The myelodysplastic syndromes (MDS) are a group of disorders characterized by one


or more peripheral blood cytopenias secondary to bone marrow dysfunction. The MDS
are diagnosed in slightly more than 10,000 people in the United States yearly for an
annual age-adjusted incidence of 3.4/100,000 people.The MDS are more common in
men and whites. The syndromes may arise de novo, or secondarily after treatment with
chemotherapy and/or radiation therapy for other diseases. Secondary myelodysplasia
usually has a poorer prognosis than does de novo myelodysplasia. Prognosis is directly
related to the number of bone marrow blast cells and to the amount of peripheral blood
cytopenias. The MDS transform to acute myeloid leukemia (AML) in about 30% of
patients after various intervals from diagnosis and at variable rates.

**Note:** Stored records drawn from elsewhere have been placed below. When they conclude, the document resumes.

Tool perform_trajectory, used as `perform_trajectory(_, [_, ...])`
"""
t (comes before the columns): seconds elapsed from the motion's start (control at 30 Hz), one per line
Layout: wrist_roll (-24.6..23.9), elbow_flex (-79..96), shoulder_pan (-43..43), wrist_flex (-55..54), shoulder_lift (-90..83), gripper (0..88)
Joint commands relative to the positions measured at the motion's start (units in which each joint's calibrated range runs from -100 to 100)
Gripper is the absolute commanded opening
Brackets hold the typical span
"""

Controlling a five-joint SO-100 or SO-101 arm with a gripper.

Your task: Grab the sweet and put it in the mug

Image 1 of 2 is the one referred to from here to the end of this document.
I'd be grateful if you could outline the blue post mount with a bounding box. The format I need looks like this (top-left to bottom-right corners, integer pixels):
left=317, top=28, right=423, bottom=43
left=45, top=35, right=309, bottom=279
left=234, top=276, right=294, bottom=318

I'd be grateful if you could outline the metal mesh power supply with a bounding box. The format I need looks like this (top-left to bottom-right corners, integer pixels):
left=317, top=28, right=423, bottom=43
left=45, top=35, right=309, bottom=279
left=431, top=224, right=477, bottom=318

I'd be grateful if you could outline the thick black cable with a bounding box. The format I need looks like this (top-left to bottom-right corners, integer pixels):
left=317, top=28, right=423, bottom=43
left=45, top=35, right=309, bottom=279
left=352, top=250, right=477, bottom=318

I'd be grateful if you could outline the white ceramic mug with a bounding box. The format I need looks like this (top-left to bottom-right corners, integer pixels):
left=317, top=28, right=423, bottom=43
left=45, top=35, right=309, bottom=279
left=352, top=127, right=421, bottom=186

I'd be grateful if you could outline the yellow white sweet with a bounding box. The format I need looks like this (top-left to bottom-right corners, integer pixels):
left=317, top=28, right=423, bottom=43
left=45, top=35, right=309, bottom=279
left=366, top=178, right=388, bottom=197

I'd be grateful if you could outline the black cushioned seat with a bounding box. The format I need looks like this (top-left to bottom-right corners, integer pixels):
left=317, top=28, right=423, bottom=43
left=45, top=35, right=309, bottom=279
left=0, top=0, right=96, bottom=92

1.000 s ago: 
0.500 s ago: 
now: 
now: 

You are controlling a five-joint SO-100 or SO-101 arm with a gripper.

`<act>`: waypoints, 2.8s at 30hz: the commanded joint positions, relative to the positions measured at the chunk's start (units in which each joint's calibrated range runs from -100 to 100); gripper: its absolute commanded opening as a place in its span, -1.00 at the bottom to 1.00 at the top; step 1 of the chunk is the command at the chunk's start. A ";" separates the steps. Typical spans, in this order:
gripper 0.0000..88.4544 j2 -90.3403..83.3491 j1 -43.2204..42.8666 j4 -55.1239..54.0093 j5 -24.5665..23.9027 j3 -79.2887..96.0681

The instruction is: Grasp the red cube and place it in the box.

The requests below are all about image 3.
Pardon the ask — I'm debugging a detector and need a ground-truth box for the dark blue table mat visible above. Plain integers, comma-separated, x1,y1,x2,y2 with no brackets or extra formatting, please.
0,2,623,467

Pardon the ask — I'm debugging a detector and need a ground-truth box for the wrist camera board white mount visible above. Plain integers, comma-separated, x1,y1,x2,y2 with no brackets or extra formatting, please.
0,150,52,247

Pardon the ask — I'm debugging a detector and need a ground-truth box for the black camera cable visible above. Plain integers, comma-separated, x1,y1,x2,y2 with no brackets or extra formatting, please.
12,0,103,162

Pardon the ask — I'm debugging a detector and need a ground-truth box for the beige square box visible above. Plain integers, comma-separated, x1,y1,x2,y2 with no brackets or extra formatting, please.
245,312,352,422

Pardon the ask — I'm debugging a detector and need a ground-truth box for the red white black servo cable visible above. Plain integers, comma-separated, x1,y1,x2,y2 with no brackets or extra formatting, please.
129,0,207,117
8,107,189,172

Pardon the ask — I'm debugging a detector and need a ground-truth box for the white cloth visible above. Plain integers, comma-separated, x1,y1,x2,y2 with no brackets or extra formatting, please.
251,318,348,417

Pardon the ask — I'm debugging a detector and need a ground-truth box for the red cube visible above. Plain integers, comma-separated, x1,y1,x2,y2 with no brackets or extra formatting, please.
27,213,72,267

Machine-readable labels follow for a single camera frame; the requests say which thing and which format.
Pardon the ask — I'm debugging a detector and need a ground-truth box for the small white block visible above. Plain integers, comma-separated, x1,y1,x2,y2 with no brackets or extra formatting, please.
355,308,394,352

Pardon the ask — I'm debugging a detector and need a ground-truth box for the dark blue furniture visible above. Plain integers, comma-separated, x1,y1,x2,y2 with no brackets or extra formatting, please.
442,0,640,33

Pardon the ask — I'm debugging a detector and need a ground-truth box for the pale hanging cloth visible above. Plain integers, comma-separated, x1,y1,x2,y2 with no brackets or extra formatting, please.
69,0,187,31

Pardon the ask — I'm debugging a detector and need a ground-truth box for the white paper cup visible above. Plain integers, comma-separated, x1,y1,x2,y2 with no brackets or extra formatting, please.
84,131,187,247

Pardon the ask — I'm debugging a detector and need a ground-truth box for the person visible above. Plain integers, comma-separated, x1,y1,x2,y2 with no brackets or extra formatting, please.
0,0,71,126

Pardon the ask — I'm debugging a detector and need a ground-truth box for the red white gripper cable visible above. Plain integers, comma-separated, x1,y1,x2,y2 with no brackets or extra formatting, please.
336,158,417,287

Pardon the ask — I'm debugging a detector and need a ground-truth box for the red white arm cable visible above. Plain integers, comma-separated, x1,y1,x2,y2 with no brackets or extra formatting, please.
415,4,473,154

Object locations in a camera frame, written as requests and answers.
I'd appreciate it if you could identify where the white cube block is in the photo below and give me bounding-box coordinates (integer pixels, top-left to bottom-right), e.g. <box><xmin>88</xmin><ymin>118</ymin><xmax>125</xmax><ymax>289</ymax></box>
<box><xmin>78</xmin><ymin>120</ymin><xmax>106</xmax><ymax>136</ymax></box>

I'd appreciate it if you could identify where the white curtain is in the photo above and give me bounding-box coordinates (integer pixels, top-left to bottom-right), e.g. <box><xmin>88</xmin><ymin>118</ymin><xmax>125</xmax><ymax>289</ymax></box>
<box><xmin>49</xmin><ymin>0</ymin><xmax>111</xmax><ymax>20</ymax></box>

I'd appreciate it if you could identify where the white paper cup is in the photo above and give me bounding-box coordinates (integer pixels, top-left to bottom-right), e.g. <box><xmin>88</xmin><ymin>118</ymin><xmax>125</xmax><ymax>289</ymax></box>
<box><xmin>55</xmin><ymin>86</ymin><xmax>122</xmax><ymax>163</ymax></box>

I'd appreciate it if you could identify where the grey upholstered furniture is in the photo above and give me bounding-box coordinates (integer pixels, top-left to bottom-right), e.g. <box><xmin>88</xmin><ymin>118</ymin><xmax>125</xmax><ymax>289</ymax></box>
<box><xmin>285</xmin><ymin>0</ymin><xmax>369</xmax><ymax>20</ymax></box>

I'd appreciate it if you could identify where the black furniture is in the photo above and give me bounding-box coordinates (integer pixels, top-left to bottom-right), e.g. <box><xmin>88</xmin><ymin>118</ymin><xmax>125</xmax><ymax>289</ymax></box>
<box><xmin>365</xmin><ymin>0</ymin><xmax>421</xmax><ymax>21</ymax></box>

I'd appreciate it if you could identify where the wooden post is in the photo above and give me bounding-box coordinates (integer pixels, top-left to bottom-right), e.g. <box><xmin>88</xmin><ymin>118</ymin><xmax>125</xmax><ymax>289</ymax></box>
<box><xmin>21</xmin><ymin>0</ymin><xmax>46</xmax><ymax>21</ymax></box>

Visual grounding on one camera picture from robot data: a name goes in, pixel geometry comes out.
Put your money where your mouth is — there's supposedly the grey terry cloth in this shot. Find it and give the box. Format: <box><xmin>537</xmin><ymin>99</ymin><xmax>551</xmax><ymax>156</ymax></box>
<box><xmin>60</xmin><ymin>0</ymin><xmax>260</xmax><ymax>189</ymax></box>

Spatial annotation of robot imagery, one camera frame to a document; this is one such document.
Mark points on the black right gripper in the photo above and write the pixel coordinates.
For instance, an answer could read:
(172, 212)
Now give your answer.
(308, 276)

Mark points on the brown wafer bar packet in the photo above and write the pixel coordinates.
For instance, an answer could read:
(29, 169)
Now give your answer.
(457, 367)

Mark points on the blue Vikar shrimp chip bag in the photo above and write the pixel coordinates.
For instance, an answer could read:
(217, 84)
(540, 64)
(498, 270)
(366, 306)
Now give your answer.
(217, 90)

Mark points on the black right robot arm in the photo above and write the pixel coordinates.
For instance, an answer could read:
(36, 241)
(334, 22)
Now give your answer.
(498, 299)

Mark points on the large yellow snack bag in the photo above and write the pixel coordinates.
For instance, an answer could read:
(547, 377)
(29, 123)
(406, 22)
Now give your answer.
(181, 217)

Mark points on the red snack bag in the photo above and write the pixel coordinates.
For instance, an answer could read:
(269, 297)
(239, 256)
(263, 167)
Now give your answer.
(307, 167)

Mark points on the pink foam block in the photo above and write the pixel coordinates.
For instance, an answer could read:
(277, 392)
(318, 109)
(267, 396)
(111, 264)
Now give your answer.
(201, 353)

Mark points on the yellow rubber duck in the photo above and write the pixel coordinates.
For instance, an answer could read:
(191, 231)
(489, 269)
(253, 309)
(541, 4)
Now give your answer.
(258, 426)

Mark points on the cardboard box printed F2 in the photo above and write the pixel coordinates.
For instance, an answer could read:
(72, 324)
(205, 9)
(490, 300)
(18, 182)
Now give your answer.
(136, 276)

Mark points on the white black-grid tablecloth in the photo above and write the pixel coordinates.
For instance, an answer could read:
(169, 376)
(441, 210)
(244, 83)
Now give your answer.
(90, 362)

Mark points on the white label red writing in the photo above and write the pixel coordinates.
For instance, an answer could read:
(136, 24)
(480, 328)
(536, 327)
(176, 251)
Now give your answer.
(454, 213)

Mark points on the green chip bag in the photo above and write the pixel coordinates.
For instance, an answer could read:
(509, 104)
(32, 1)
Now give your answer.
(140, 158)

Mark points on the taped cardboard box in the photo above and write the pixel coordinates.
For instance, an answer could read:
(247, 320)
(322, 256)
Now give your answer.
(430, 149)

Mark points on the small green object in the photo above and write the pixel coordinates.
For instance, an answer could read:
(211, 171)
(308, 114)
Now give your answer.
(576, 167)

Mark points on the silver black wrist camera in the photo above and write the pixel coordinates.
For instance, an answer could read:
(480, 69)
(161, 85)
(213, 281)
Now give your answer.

The acute leukemic transformation is much less responsive to chemotherapy than is de


novo AML. Prognosis is also related to the type of myelodysplastic syndrome.
Supportive care has been the mainstay of treatment. Judicious use of platelet and blood
transfusions and iron chelation may prevent or delay alloimmunization and iron overload
and favorably affect prognosis.

The MDS are characterized by abnormal bone marrow and blood cell morphology.
Megaloblastic erythroid hyperplasia with macrocytic anemia, which is associated with
normal vitamin B12 and folate levels, is frequently observed. Circulating granulocytes are
frequently severely reduced, often hypogranular or hypergranular, and may display the
acquired pseudo-Pelger-Hut abnormality. Early, abnormal myeloid progenitors are
identified in the marrow in varying percentages, depending on the type of
myelodysplastic syndrome. Abnormally small megakaryocytes (micromegakaryocytes)
may be seen in the marrow and hypogranular or giant platelets may appear in the
blood.

The MDS occur predominantly in older patients (usually >60 years), though patients as
young as 2 years have been reported. Anemia, bleeding, easy bruising, and fatigue are
common initial findings. Splenomegaly or hepatosplenomegaly may occasionally be
present in association with an overlapping myeloproliferative disorder. Approximately
50% of the patients have a detectable cytogenetic abnormality, most commonly a
deletion of all or part of chromosome 5 or 7, or trisomy 8.Although the bone marrow is
usually hypercellular at diagnosis, 15% to 20% of patients present with a hypoplastic
bone marrow.Hypoplastic myelodysplastic patients tend to have profound cytopenias
and may respond more frequently to immunosuppressive therapy.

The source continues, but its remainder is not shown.